Saved data entries
—————

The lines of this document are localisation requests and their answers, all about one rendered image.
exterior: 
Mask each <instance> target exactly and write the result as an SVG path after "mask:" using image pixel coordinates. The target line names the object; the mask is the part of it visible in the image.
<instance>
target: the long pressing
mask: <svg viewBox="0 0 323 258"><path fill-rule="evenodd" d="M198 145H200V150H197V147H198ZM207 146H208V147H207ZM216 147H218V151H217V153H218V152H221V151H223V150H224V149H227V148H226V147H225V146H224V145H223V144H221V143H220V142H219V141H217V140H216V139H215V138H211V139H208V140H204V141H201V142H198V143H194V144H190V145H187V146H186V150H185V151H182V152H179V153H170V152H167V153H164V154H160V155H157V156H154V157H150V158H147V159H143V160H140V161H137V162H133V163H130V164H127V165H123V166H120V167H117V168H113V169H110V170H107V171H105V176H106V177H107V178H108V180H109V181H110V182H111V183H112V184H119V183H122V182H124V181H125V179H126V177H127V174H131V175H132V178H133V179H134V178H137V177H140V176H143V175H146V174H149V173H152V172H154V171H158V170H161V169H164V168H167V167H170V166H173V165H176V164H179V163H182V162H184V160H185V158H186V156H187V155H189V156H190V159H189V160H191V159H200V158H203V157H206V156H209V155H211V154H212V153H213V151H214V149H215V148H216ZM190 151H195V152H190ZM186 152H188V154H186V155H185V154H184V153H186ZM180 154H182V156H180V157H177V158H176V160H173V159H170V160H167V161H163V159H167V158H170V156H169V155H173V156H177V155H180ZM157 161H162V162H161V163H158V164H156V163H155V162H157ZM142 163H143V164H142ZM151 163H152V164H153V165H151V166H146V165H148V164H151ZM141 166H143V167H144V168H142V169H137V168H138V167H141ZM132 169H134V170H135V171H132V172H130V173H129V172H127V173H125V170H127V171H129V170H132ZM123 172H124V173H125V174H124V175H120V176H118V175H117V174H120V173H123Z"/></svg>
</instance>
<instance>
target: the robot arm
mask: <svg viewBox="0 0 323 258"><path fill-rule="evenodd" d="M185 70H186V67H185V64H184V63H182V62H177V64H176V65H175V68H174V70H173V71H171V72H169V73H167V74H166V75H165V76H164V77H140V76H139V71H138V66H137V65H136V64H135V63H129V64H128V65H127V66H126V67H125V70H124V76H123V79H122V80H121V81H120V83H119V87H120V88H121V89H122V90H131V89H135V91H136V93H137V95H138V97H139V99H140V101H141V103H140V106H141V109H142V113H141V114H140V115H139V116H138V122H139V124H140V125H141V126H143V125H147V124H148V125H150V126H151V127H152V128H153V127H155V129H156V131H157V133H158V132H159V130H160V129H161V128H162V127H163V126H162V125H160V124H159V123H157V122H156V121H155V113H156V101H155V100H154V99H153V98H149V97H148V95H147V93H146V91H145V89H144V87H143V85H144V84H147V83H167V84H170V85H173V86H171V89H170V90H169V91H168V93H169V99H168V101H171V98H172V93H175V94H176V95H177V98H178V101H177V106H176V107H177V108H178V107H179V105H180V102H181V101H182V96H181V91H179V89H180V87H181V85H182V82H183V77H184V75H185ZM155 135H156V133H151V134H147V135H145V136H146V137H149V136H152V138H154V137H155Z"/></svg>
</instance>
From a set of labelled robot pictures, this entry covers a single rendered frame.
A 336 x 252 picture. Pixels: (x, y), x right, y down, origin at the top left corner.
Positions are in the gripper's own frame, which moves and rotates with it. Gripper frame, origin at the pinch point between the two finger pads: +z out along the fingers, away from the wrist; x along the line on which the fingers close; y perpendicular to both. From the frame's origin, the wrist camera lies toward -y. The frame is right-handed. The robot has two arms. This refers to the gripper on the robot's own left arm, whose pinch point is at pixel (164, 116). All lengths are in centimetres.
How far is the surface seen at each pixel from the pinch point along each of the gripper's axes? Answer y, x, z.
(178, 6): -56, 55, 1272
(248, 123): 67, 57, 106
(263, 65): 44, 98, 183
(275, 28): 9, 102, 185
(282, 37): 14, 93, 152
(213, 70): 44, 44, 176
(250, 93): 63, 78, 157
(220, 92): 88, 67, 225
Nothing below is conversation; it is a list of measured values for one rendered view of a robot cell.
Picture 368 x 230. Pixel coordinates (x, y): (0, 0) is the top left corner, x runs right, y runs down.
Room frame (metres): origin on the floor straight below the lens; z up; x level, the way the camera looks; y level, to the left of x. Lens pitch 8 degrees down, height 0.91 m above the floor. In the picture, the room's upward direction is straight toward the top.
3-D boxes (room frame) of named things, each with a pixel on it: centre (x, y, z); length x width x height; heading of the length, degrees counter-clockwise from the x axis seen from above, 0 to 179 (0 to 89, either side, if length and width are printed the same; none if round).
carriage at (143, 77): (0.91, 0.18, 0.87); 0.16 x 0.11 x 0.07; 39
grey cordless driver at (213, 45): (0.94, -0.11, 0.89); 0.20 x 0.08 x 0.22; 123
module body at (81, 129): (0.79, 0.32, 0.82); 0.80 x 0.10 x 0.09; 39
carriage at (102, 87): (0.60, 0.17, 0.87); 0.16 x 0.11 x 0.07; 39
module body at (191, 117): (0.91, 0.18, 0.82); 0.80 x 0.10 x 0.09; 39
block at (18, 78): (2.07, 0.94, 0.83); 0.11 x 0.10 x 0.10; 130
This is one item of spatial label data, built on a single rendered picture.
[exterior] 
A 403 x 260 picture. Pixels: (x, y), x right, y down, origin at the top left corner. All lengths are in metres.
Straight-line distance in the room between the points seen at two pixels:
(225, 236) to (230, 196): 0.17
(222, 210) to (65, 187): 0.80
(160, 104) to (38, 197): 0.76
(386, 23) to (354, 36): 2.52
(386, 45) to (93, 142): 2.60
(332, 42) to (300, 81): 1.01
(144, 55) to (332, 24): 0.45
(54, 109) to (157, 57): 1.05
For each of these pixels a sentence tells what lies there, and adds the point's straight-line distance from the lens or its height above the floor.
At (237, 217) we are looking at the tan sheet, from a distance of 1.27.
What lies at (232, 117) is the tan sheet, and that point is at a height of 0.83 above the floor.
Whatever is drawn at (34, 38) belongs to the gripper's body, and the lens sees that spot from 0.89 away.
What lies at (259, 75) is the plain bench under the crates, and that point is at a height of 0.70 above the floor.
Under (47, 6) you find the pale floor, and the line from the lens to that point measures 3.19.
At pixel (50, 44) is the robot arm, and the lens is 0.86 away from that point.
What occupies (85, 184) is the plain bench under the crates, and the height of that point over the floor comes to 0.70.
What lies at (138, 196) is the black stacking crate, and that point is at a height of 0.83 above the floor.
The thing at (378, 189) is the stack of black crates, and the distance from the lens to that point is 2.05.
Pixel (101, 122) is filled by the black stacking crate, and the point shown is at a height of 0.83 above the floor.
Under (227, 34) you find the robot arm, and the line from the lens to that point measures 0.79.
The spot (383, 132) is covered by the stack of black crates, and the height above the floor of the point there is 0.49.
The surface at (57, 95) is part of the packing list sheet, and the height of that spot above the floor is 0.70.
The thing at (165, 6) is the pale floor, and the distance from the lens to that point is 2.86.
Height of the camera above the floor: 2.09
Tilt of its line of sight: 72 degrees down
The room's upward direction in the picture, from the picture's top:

—————

The response should consist of the entries, retyped exactly and in full.

The lines of this document are localisation requests and their answers, all about one rendered image.
exterior: 
Mask each <instance> target exactly and write the result as an SVG path after "mask:" using image pixel coordinates. The target line names the object; the mask is the part of it visible in the image.
<instance>
target: the long pressing
mask: <svg viewBox="0 0 323 258"><path fill-rule="evenodd" d="M198 145H200V150H197V147H198ZM207 146H208V147H207ZM216 147H218V151H217V153H218V152H221V151H223V150H224V149H227V148H226V147H225V146H224V145H223V144H221V143H220V142H219V141H217V140H216V139H215V138H211V139H208V140H204V141H201V142H198V143H194V144H190V145H187V146H186V150H185V151H182V152H179V153H170V152H167V153H164V154H160V155H157V156H154V157H150V158H147V159H143V160H140V161H137V162H133V163H130V164H127V165H123V166H120V167H117V168H113V169H110V170H107V171H105V176H106V177H107V178H108V180H109V181H110V182H111V183H112V184H119V183H122V182H124V181H125V179H126V177H127V174H131V175H132V178H133V179H134V178H137V177H140V176H143V175H146V174H149V173H152V172H154V171H158V170H161V169H164V168H167V167H170V166H173V165H176V164H179V163H182V162H184V160H185V158H186V156H187V155H189V156H190V159H189V160H191V159H200V158H203V157H206V156H209V155H211V154H212V153H213V151H214V149H215V148H216ZM190 151H195V152H190ZM186 152H188V154H186V155H185V154H184V153H186ZM180 154H182V156H180V157H177V158H176V160H173V159H170V160H167V161H163V159H167V158H170V156H169V155H173V156H177V155H180ZM157 161H162V162H161V163H158V164H156V163H155V162H157ZM142 163H143V164H142ZM151 163H152V164H153V165H151V166H146V165H148V164H151ZM141 166H143V167H144V168H142V169H137V168H138V167H141ZM132 169H134V170H135V171H132V172H130V173H129V172H127V173H125V170H127V171H129V170H132ZM123 172H124V173H125V174H124V175H120V176H118V175H117V174H120V173H123Z"/></svg>
</instance>
<instance>
target: the robot arm
mask: <svg viewBox="0 0 323 258"><path fill-rule="evenodd" d="M185 70H186V67H185V64H184V63H182V62H177V64H176V65H175V68H174V70H173V71H171V72H169V73H167V74H166V75H165V76H164V77H140V76H139V71H138V66H137V65H136V64H135V63H129V64H128V65H127V66H126V67H125V70H124V76H123V79H122V80H121V81H120V83H119V87H120V88H121V89H122V90H131V89H135V91H136V93H137V95H138V97H139V99H140V101H141V103H140V106H141V109H142V113H141V114H140V115H139V116H138V122H139V124H140V125H141V126H143V125H147V124H148V125H150V126H151V127H152V128H153V127H155V129H156V131H157V133H158V132H159V130H160V129H161V128H162V127H163V126H162V125H160V124H159V123H157V122H156V121H155V113H156V101H155V100H154V99H153V98H149V97H148V95H147V93H146V91H145V89H144V87H143V85H144V84H147V83H167V84H170V85H173V86H171V89H170V90H169V91H168V93H169V99H168V101H171V98H172V93H175V94H176V95H177V98H178V101H177V106H176V107H177V108H178V107H179V105H180V102H181V101H182V96H181V91H179V89H180V87H181V85H182V82H183V77H184V75H185ZM155 135H156V133H151V134H147V135H145V136H146V137H149V136H152V138H154V137H155Z"/></svg>
</instance>
From a set of labelled robot pictures, this entry covers a single rendered frame.
A 336 x 252 picture. Pixels: (x, y), x right, y down, origin at the top left corner.
Positions are in the gripper's own frame, which moves and rotates with it. Gripper frame, origin at the pinch point between the two finger pads: +z out along the fingers, away from the wrist; x along the line on which the fingers close; y perpendicular to both. From the frame's origin, the wrist camera lies toward -y. The frame is right-handed. The robot has two arms. This refers to the gripper on the robot's own left arm, whose pinch point is at pixel (164, 116). All lengths are in centimetres.
How far is the surface seen at each pixel from the pinch point along each of the gripper's axes? Answer y, x, z.
(178, 6): -56, 55, 1272
(248, 123): 67, 57, 106
(263, 65): 44, 98, 183
(275, 28): 9, 102, 185
(282, 37): 14, 93, 152
(213, 70): 44, 44, 176
(250, 93): 63, 78, 157
(220, 92): 88, 67, 225
Nothing below is conversation; it is a list of measured values for one rendered view of a robot cell.
Picture 368 x 230. Pixel coordinates (x, y): (0, 0) is the top left corner, x runs right, y runs down.
Room frame (metres): origin on the floor straight below the lens; z up; x level, the way the camera looks; y level, to the left of x. Lens pitch 8 degrees down, height 0.91 m above the floor. In the picture, the room's upward direction is straight toward the top.
3-D boxes (room frame) of named things, each with a pixel on it: centre (x, y, z); length x width x height; heading of the length, degrees counter-clockwise from the x axis seen from above, 0 to 179 (0 to 89, either side, if length and width are printed the same; none if round).
carriage at (143, 77): (0.91, 0.18, 0.87); 0.16 x 0.11 x 0.07; 39
grey cordless driver at (213, 45): (0.94, -0.11, 0.89); 0.20 x 0.08 x 0.22; 123
module body at (81, 129): (0.79, 0.32, 0.82); 0.80 x 0.10 x 0.09; 39
carriage at (102, 87): (0.60, 0.17, 0.87); 0.16 x 0.11 x 0.07; 39
module body at (191, 117): (0.91, 0.18, 0.82); 0.80 x 0.10 x 0.09; 39
block at (18, 78): (2.07, 0.94, 0.83); 0.11 x 0.10 x 0.10; 130
This is one item of spatial label data, built on a single rendered picture.
[exterior] 
A 403 x 260 picture. Pixels: (x, y), x right, y down, origin at the top left corner. All lengths are in metres.
Straight-line distance in the room between the points seen at two pixels:
(225, 236) to (230, 196): 0.17
(222, 210) to (65, 187): 0.80
(160, 104) to (38, 197): 0.76
(386, 23) to (354, 36): 2.52
(386, 45) to (93, 142): 2.60
(332, 42) to (300, 81): 1.01
(144, 55) to (332, 24): 0.45
(54, 109) to (157, 57): 1.05
For each of these pixels a sentence tells what lies there, and adds the point's straight-line distance from the lens or its height above the floor.
At (237, 217) we are looking at the tan sheet, from a distance of 1.27.
What lies at (232, 117) is the tan sheet, and that point is at a height of 0.83 above the floor.
Whatever is drawn at (34, 38) belongs to the gripper's body, and the lens sees that spot from 0.89 away.
What lies at (259, 75) is the plain bench under the crates, and that point is at a height of 0.70 above the floor.
Under (47, 6) you find the pale floor, and the line from the lens to that point measures 3.19.
At pixel (50, 44) is the robot arm, and the lens is 0.86 away from that point.
What occupies (85, 184) is the plain bench under the crates, and the height of that point over the floor comes to 0.70.
What lies at (138, 196) is the black stacking crate, and that point is at a height of 0.83 above the floor.
The thing at (378, 189) is the stack of black crates, and the distance from the lens to that point is 2.05.
Pixel (101, 122) is filled by the black stacking crate, and the point shown is at a height of 0.83 above the floor.
Under (227, 34) you find the robot arm, and the line from the lens to that point measures 0.79.
The spot (383, 132) is covered by the stack of black crates, and the height above the floor of the point there is 0.49.
The surface at (57, 95) is part of the packing list sheet, and the height of that spot above the floor is 0.70.
The thing at (165, 6) is the pale floor, and the distance from the lens to that point is 2.86.
Height of the camera above the floor: 2.09
Tilt of its line of sight: 72 degrees down
The room's upward direction in the picture, from the picture's top:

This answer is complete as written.